6.3 Disclosure to Employees and Representatives. Both parties acknowledge
that the Confidential Information shall be disclosed only to those
representatives, employees and agents of the receiving party who are required to
have access to or knowledge of the Confidential Information for the purpose of
the consummation of the transactions contemplated hereby. All such
representatives, employees and agents shall be advised by of the obligation of
protecting the Confidential Information and each party shall cause their
respective employees/representatives to agree to such obligations.
6.4 Proprietary Rights; Return. At no time shall the receiving party have
any right, title or interest or ownership in or to any of the Confidential
Information. In the event of the termination of this Agreement, unless otherwise
agreed to by the parties in writing, the receiving party shall exercise
reasonable effort to return or destroy all notes, correspondence, documents or
other records, including all copies thereof, concerning the Confidential
Information, then in Allied's possession or control.
6.5 Consent to Injunctive Relief.
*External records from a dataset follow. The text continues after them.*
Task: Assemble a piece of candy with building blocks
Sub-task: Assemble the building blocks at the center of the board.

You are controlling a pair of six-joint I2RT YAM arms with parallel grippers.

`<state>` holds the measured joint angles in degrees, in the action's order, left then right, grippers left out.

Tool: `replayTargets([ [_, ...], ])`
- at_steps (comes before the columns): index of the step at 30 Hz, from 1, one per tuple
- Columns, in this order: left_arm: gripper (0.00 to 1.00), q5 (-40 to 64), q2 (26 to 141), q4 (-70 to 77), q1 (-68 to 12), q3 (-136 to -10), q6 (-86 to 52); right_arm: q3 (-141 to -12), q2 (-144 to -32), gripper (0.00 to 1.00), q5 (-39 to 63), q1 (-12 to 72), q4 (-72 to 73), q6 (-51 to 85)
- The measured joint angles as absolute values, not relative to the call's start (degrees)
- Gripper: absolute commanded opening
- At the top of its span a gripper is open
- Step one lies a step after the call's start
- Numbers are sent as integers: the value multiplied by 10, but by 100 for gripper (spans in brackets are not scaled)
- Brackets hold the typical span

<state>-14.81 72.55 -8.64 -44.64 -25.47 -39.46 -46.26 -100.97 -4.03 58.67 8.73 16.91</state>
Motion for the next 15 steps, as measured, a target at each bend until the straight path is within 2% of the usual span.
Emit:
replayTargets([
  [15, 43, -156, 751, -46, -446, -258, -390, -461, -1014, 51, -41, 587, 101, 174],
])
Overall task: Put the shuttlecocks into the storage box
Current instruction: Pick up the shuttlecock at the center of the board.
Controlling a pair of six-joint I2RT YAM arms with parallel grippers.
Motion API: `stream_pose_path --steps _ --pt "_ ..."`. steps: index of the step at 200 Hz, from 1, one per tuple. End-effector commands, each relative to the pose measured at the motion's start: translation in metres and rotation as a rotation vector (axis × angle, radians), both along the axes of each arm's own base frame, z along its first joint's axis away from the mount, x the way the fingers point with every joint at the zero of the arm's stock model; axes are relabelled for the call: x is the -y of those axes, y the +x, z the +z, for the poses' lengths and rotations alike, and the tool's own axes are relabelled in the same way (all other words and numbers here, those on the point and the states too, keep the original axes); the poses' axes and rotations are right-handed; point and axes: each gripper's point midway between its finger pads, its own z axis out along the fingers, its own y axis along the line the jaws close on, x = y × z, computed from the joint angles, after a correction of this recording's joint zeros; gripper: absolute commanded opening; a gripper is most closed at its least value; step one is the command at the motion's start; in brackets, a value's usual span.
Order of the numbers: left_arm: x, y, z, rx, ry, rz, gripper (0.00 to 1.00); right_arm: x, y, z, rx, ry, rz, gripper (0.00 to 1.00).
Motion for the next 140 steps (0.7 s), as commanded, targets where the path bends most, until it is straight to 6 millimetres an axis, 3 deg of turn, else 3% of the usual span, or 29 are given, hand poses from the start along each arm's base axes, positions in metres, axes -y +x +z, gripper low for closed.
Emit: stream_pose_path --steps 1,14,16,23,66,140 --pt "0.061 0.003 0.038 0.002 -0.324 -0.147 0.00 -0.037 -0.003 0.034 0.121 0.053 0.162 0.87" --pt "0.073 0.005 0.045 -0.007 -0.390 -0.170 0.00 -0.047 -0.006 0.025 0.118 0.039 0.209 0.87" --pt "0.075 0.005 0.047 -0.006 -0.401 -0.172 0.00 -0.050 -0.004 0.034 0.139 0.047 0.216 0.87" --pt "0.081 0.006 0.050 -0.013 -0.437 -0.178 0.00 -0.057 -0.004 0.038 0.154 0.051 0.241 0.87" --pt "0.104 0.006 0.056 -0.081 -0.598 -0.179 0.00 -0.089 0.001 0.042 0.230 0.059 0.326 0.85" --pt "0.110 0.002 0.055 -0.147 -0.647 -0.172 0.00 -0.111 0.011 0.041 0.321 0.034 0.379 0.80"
Both parties acknowledge that any breach
of the provisions of this Article 6 shall cause irreparable injury to the other,
which may not be remedied through monetary relief alone. Notwithstanding the
provisions of Section 9.8 hereof, each party irrevocably consents to the
jurisdiction of any court to issue, if justified under the circumstances,
without notice, a temporary restraining order or a preliminary injunction to
prevent any further breach of the provisions of this Article 6.
ARTICLE III
7. REPRESENTATIONS AND WARRANTIES.
7.1 Representations and Warranties of Voyager. Voyager hereby represents
and warrants to Allied as of the Effective Date as follows:
7.1.1 Due Organization. Voyager is a Nevada corporation duly organized,
validly existing and in good standing under the laws of the State of Nevada.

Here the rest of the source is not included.